About this exercise: For this exercise, repeat the whole listing below exactly. Leave the pictures out.

Given information:
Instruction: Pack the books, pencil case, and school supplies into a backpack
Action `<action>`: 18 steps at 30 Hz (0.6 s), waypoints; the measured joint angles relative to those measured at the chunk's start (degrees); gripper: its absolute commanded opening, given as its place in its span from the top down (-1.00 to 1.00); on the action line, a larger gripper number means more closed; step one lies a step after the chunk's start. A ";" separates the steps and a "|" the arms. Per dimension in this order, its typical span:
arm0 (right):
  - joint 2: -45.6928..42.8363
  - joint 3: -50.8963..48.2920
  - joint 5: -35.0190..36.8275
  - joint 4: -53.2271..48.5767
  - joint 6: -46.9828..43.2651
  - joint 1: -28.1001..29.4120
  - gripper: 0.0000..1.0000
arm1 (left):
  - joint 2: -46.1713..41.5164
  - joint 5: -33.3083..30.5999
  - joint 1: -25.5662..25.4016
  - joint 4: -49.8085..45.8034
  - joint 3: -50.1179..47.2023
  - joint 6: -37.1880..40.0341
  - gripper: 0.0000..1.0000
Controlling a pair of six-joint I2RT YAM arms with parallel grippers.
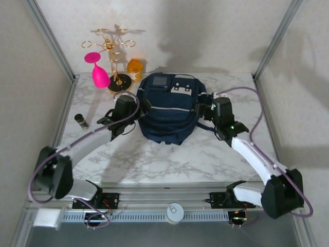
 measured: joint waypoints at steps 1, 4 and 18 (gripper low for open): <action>-1.64 -3.08 1.22 1.66 0.81 -1.62 -0.97 | -3.13 -3.30 0.37 -0.55 -1.18 0.90 -0.98; -3.87 -12.20 4.42 7.06 2.62 -7.04 -0.97 | -10.75 -14.01 2.40 -0.22 -5.84 3.80 -0.99; 18.08 -24.96 -1.81 49.11 -5.64 -20.50 -0.97 | 6.62 -33.88 14.64 40.19 -30.45 33.83 -0.99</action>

Task answer:
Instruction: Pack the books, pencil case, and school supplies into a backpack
Action `<action>`: 18 steps at 30 Hz (0.6 s), waypoints; the measured joint angles relative to those measured at the chunk's start (degrees); gripper: its absolute commanded opening, given as its place in its span from the top down (-1.00 to 1.00); on the action line, a larger gripper number means more closed; step one lies a step after the chunk's start. A ";" separates the steps and a "|" the arms. Per dimension in this order, its typical span:
arm0 (right):
  - joint 2: -45.6928..42.8363
  - joint 3: -50.8963..48.2920
  - joint 5: -35.0190..36.8275
  - joint 4: -53.2271..48.5767
  - joint 6: -46.9828..43.2651
  - joint 1: -28.1001..29.4120
  - gripper: 0.0000..1.0000
arm1 (left):
  - joint 2: -46.1713..41.5164
  - joint 5: -33.3083..30.5999
  - joint 1: -25.5662..25.4016
  - joint 4: -49.8085..45.8034
  - joint 3: -50.1179..47.2023
  - joint 6: -37.1880..40.0341
  - gripper: 0.0000..1.0000
Controlling a pair of six-joint I2RT YAM arms with parallel grippers.
 measured: joint waypoints at steps 1, 4 and 18 (gripper low for open): <action>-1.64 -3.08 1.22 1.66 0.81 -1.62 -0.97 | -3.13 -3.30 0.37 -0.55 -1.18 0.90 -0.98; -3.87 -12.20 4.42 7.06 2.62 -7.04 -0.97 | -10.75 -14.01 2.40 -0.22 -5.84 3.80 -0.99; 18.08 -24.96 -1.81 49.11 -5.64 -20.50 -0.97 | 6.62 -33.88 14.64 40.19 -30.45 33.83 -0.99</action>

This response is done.